Strange thing, it used to be the fashion to sort of sneer at the engineers, but that day has passed. Even the infantry takes off its hat to them – for not infrequently the engineers are actually out ahead of the infantry.
Before launching into many details of how the engineers work, I’ll explain how their organization is set up, for it will make it easier for you to understand their job. Each infantry division has a battalion of engineers which is actually part of that division and works and suffers with it. The battalion consists of four companies totaling around 800 men.

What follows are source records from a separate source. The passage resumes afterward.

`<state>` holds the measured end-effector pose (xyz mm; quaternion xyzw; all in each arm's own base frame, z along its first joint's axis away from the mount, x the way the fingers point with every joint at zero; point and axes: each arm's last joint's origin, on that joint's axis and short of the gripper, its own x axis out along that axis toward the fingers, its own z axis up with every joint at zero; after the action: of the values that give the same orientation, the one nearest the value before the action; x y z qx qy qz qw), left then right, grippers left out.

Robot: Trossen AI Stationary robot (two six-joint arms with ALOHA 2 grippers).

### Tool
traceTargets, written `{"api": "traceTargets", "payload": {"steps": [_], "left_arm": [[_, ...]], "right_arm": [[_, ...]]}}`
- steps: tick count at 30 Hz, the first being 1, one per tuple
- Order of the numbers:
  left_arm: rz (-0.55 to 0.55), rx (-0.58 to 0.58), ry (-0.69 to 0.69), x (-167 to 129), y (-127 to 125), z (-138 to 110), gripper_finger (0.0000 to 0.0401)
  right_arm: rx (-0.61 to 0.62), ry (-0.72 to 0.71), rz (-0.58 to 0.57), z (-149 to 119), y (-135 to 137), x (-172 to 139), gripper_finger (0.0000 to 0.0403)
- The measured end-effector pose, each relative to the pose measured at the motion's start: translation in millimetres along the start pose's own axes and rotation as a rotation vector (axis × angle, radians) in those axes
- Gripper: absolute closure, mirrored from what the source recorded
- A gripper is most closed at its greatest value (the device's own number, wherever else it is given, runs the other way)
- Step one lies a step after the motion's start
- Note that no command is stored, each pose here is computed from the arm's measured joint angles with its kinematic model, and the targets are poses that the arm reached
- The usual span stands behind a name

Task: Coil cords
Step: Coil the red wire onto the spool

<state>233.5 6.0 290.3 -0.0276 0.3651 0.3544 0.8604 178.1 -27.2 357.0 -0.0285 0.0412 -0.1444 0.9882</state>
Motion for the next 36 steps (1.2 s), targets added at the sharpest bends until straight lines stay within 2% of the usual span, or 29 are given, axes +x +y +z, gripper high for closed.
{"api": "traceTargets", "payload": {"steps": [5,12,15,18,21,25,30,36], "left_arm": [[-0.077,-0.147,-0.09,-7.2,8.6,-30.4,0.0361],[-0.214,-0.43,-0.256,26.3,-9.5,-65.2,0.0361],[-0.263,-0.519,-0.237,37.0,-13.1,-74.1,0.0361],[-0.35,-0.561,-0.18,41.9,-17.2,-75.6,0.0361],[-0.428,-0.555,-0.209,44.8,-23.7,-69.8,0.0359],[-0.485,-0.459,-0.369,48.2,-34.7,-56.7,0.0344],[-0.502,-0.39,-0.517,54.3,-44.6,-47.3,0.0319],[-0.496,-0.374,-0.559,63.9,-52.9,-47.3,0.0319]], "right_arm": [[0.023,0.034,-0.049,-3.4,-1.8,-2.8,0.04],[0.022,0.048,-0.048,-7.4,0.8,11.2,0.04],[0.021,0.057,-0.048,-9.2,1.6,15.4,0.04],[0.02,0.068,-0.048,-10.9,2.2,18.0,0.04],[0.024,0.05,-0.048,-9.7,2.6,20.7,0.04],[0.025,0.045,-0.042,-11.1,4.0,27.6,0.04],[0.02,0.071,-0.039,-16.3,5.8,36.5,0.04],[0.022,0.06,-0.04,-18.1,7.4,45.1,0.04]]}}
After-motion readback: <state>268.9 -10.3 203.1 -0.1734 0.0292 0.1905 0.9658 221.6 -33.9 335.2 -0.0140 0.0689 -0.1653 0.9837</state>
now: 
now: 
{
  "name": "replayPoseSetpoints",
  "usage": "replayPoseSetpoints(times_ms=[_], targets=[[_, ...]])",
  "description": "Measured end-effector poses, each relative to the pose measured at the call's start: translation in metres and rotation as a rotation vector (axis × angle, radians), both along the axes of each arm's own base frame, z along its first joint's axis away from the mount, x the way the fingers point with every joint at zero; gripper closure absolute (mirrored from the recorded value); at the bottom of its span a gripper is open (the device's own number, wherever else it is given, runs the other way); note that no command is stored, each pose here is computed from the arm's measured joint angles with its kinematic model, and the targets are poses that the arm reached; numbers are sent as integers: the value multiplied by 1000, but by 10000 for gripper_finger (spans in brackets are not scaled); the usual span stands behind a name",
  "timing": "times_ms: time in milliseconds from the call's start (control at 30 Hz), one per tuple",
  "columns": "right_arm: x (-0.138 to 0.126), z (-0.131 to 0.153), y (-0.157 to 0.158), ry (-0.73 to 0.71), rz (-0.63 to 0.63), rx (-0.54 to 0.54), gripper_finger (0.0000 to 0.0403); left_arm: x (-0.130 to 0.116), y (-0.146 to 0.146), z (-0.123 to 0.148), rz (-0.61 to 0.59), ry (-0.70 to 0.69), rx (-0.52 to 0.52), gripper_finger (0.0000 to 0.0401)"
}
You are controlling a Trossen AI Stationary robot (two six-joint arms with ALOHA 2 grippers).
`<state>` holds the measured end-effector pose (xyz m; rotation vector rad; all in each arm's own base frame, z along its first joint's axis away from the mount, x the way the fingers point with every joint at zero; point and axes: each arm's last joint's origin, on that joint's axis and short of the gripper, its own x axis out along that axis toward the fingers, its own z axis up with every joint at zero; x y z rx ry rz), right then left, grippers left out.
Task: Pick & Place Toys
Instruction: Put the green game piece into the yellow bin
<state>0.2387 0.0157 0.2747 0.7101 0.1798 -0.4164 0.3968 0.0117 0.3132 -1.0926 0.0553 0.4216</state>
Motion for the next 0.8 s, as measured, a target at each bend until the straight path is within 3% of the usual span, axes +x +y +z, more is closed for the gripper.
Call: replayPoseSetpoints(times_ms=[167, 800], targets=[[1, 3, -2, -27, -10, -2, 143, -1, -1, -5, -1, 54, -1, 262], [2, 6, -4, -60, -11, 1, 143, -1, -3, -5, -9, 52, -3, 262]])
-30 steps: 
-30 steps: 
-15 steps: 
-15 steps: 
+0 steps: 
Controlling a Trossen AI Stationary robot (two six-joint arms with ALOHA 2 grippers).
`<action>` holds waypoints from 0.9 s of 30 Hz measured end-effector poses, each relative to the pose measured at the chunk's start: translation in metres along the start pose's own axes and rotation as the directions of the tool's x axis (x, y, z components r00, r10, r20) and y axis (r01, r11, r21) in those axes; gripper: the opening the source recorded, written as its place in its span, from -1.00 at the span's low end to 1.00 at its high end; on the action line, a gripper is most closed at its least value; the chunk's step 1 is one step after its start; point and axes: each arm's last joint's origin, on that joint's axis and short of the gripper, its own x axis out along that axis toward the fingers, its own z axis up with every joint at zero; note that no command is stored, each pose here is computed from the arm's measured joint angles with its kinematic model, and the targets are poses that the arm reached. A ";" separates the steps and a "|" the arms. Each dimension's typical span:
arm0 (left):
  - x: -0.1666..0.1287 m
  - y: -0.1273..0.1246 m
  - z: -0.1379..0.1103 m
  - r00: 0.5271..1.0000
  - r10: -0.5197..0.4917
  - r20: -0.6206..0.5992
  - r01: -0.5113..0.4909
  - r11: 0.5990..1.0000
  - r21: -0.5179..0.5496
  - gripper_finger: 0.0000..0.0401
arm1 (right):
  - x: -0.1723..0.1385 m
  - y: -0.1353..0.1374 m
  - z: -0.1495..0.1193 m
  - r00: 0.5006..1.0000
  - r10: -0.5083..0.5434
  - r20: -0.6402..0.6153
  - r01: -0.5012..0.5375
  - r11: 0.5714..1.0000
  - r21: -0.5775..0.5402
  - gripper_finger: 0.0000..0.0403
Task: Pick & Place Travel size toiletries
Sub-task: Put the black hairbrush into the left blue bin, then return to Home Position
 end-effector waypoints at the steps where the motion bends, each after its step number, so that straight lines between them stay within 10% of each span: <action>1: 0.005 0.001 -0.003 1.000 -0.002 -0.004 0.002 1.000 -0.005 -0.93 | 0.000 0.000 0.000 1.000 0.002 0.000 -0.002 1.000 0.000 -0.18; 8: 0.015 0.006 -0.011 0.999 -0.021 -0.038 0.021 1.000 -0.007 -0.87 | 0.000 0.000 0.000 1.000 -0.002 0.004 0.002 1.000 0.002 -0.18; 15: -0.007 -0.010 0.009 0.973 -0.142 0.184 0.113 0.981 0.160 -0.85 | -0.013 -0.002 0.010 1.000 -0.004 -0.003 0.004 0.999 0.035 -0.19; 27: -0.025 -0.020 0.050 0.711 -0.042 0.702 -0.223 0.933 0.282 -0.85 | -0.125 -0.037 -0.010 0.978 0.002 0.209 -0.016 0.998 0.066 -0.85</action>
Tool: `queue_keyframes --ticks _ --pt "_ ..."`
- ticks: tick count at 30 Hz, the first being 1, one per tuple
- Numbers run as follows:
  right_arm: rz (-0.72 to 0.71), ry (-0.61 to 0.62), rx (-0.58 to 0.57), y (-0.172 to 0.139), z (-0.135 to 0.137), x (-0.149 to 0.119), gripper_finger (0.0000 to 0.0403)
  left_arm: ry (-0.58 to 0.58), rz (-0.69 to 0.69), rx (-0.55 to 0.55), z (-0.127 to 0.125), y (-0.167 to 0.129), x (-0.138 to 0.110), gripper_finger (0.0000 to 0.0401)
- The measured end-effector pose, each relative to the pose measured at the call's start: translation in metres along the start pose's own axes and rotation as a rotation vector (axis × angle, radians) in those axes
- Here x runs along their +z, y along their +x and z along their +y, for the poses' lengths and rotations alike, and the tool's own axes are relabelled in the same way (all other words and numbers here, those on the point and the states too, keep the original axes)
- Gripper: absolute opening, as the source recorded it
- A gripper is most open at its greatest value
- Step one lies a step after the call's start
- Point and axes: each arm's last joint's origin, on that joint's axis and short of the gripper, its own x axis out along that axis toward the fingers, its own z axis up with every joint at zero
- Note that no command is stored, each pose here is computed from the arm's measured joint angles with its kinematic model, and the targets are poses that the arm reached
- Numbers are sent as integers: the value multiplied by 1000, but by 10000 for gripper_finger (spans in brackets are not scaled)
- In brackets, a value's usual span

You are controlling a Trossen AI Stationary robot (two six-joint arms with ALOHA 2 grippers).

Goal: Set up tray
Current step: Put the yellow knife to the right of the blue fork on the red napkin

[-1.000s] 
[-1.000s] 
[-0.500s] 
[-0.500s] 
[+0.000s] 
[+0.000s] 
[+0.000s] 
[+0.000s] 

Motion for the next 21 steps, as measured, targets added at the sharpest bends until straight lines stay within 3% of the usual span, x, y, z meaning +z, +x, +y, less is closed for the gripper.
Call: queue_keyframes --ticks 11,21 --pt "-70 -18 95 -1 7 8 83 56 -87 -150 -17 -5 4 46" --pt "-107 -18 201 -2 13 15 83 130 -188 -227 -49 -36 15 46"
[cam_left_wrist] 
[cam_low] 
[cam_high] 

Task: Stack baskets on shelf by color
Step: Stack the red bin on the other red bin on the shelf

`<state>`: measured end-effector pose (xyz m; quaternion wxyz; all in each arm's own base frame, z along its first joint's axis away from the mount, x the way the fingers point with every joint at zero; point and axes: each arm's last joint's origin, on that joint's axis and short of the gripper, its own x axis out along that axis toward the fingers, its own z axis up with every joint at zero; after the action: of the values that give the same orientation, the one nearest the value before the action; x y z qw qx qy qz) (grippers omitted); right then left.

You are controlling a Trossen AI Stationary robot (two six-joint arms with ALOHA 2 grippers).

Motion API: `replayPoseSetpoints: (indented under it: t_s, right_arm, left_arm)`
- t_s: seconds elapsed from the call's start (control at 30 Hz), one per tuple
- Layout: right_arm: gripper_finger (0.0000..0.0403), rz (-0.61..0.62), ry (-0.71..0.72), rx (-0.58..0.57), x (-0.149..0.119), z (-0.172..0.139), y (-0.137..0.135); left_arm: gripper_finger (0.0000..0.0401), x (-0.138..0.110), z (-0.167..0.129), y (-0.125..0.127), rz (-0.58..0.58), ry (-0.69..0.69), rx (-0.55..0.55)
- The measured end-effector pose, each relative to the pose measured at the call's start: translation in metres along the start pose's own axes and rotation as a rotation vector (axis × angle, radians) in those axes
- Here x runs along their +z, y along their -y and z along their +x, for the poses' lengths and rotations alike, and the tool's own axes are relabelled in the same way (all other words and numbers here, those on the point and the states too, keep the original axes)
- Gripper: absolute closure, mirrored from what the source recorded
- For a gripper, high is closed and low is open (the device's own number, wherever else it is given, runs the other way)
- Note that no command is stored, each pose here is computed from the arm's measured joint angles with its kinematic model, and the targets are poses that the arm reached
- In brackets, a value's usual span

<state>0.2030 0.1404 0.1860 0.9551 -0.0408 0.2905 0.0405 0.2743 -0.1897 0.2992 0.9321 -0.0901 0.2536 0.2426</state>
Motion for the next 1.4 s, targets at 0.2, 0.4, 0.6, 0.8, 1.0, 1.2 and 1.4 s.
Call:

Sometimes all the companies are working in separate places with various infantry regiments. At other times, in mountainous country, when the whole division is strung out in a single line 20 miles or more long, the engineer companies keep leapfrogging each other, letting one company go into 24-hour reserve for a much-needed rest about every three days.
Behind these division engineers are what are called corps engineers. They are under control of the Second Army Corps and can be shifted anywhere at the corps’ command. Corps engineers follow up the division engineers, strengthening and smoothing the necessarily makeshift work of the division engineers.
Engineers mutual-esteem society
Capt. Ben Billups of Alamogordo, New Mexico, put it this way:
Our job is to clear the way for our division of roughly two thousand vehicles to move ahead just as quickly as possible. We are interested only in the division. If we were to build a temporary span across a blown bridge, and that span were to collapse one second after the last division truck had crossed, we would have done the theoretically perfect job. For we would have cleared the division, yet not wasted a minute of time doing more than we needed to do when we passed.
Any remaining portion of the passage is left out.